Records excerpted from a collection

########################################

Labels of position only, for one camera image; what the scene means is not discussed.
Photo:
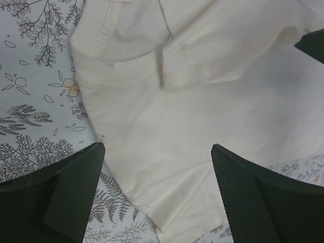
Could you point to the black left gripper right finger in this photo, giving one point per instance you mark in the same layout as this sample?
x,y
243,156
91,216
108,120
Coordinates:
x,y
264,206

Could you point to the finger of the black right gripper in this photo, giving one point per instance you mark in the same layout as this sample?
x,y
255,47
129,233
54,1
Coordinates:
x,y
312,44

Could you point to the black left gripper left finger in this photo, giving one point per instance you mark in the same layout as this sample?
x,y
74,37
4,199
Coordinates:
x,y
52,204

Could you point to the cream white t shirt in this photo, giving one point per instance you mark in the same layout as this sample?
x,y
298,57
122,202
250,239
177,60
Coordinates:
x,y
163,81

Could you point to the floral patterned table cloth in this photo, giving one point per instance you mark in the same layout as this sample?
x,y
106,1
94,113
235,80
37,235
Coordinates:
x,y
43,119

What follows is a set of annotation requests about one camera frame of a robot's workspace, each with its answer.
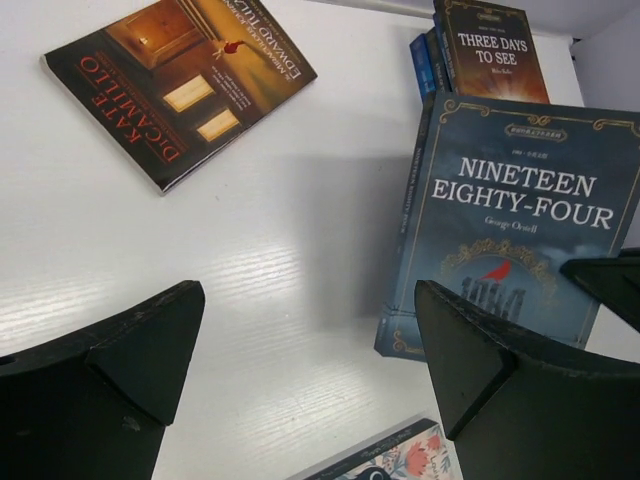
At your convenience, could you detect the dark orange book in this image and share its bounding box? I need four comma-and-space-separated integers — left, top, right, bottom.
43, 0, 316, 192

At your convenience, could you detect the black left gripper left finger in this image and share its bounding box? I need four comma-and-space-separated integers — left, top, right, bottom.
1, 280, 205, 479

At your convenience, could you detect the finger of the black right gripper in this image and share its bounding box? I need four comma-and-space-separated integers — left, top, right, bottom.
560, 247, 640, 325

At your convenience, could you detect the Little Women floral book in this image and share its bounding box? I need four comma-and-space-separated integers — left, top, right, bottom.
293, 415, 460, 480

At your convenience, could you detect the Animal Farm blue book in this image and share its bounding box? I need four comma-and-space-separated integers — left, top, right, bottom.
409, 33, 436, 101

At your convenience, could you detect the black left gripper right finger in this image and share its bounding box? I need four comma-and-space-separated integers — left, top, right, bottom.
415, 281, 639, 479

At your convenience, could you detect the Tale of Two Cities book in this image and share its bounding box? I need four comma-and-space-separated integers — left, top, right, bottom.
426, 27, 452, 92

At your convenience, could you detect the Three Days to See book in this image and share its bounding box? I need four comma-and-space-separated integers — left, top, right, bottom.
434, 0, 550, 104

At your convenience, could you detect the Nineteen Eighty Four blue book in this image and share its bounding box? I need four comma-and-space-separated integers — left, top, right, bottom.
374, 92, 639, 361

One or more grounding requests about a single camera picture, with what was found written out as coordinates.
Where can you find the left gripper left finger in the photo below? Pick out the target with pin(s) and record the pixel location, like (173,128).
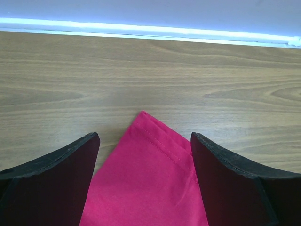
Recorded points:
(50,190)

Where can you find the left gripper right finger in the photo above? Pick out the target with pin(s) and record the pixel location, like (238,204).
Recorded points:
(237,191)

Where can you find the pink t shirt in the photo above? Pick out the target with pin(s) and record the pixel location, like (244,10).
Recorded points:
(149,179)

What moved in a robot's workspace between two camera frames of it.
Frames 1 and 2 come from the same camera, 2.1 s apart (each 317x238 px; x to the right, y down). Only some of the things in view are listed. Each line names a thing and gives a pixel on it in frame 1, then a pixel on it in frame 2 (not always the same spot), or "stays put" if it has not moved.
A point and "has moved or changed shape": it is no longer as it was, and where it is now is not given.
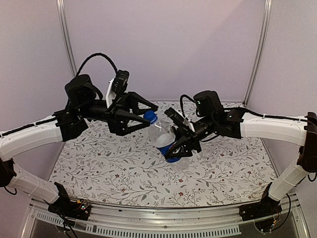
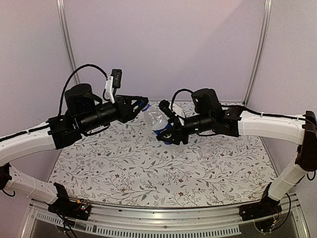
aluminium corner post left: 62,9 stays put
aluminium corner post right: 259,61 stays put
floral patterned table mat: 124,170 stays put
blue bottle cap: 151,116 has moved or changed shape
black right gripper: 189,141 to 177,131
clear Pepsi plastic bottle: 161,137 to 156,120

########################################

About this task
Copy all of the data word for word, and keep the pictures out of it.

Answer area
Labels of position only, for one camera image; what the scene means is not discussed.
Photo:
Could you point to the black left gripper right finger in this photo, giving one point per instance you mark in the same layout as this sample?
x,y
243,156
91,216
108,120
Coordinates:
x,y
264,206

Could you point to the finger of the black right gripper in this photo, giving one point per instance you mark in the same layout as this sample?
x,y
255,47
129,233
54,1
Coordinates:
x,y
312,44

Could you point to the black left gripper left finger in this photo, giving one point per instance you mark in the same layout as this sample?
x,y
74,37
4,199
Coordinates:
x,y
52,204

Could you point to the cream white t shirt in this photo, giving one point per instance you mark in the same layout as this sample?
x,y
298,57
122,202
250,239
177,60
Coordinates:
x,y
163,81

Could you point to the floral patterned table cloth in this photo, giving one point per instance you mark in the same layout as this sample?
x,y
106,1
94,113
235,80
37,235
Coordinates:
x,y
43,119

What follows is a set of annotation requests about one camera frame of a robot's workspace, each with its answer.
At your convenience, could you detect the dark orange book in this image and share its bounding box? I need four comma-and-space-separated integers — left, top, right, bottom.
43, 0, 316, 192

At your convenience, could you detect the black left gripper left finger in this image and share its bounding box? I need four comma-and-space-separated integers — left, top, right, bottom.
1, 280, 205, 479

At your convenience, could you detect the finger of the black right gripper in this image and share its bounding box? I need four comma-and-space-separated integers — left, top, right, bottom.
560, 247, 640, 325

At your convenience, could you detect the Little Women floral book in this image and share its bounding box? I need four comma-and-space-separated integers — left, top, right, bottom.
293, 415, 460, 480

At your convenience, could you detect the Animal Farm blue book in this image and share its bounding box? I need four comma-and-space-separated integers — left, top, right, bottom.
409, 33, 436, 101

At your convenience, could you detect the black left gripper right finger in this image and share its bounding box? I need four comma-and-space-separated integers — left, top, right, bottom.
415, 281, 639, 479

At your convenience, could you detect the Tale of Two Cities book in this image and share its bounding box? I need four comma-and-space-separated integers — left, top, right, bottom.
426, 27, 452, 92

At your convenience, could you detect the Three Days to See book in this image and share its bounding box? I need four comma-and-space-separated integers — left, top, right, bottom.
434, 0, 550, 104

At your convenience, could you detect the Nineteen Eighty Four blue book in this image and share its bounding box? I need four comma-and-space-separated integers — left, top, right, bottom.
374, 92, 639, 361

One or more grounding requests about a single camera picture, with what was found written out as coordinates.
Where can you find the left gripper left finger in the photo below? Pick out the target with pin(s) and record the pixel location, like (173,128).
Recorded points:
(50,190)

Where can you find the left gripper right finger in the photo above? Pick out the target with pin(s) and record the pixel location, like (238,204).
Recorded points:
(237,191)

Where can you find the pink t shirt in the photo above? Pick out the target with pin(s) and record the pixel location, like (244,10).
Recorded points:
(149,179)

What moved in a robot's workspace between two camera frames of it.
Frames 1 and 2 come from the same camera, 2.1 s apart (each 317x238 px; x to the right, y down). Only some of the things in view are listed. Each line names a thing and gives a pixel on it in frame 1, then a pixel on it in frame 2 (not always the same spot), or "stays put" if it has not moved.
A point and "has moved or changed shape": it is no longer as it was, and where it is now is not given.
aluminium corner post left: 62,9 stays put
aluminium corner post right: 259,61 stays put
floral patterned table mat: 124,170 stays put
blue bottle cap: 151,116 has moved or changed shape
black right gripper: 189,141 to 177,131
clear Pepsi plastic bottle: 161,137 to 156,120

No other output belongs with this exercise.